## Exercise instructions:
Below are some records. Return exactly the lines from the one with "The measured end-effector" to the one with "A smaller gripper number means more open", and nothing else.

## Records provided:
====================

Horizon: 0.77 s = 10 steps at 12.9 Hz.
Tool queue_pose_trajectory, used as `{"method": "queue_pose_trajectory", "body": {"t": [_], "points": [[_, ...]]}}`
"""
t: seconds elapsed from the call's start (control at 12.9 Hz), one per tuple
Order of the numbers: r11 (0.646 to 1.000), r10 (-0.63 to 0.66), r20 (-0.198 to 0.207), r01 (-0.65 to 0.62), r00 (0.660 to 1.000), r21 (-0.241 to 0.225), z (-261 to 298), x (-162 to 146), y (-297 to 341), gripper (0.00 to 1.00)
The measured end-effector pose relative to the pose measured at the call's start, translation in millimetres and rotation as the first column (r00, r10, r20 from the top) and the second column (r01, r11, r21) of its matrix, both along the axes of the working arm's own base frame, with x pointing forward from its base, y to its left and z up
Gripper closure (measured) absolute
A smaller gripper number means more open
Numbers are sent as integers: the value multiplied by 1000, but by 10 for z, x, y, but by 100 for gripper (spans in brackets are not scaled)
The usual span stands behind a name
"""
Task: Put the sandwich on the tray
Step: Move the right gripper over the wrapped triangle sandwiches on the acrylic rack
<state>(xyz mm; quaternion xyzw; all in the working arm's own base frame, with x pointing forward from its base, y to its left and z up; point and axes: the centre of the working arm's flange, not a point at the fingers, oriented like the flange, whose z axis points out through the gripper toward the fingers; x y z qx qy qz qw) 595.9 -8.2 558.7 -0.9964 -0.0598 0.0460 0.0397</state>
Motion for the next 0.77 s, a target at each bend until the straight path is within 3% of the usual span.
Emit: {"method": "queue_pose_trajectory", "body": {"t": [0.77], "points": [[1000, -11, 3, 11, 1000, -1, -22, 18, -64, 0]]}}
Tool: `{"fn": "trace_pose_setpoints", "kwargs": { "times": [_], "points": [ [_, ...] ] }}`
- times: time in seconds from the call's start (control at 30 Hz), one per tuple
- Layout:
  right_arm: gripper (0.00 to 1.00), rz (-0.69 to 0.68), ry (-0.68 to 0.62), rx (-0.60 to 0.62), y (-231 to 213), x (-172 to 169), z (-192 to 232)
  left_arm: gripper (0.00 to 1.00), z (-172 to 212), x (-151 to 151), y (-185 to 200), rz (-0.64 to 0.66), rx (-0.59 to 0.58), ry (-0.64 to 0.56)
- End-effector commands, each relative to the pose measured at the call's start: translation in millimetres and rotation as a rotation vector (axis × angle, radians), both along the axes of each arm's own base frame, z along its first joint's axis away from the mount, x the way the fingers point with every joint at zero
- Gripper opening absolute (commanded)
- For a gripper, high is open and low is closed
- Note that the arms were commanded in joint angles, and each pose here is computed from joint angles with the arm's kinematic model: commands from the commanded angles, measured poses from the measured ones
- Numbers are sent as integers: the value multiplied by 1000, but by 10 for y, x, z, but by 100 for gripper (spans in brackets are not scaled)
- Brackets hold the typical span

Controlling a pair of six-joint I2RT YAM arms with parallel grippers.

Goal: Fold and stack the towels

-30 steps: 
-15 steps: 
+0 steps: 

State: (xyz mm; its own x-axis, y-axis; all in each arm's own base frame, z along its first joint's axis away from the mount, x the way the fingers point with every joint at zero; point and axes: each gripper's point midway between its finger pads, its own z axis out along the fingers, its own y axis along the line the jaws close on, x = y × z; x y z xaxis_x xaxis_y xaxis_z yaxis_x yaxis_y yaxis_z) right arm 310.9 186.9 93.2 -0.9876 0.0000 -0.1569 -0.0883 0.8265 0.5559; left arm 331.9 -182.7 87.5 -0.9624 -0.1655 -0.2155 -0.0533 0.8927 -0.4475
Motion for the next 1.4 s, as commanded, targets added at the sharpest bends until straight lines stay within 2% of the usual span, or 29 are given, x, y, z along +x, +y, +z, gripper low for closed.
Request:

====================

## Result:
The measured end-effector pose relative to the pose measured at the call's start, translation in millimetres and rotation as the first column (r00, r10, r20 from the top) and the second column (r01, r11, r21) of its matrix, both along the axes of the working arm's own base frame, with x pointing forward from its base, y to its left and z up
Gripper closure (measured) absolute
A smaller gripper number means more open

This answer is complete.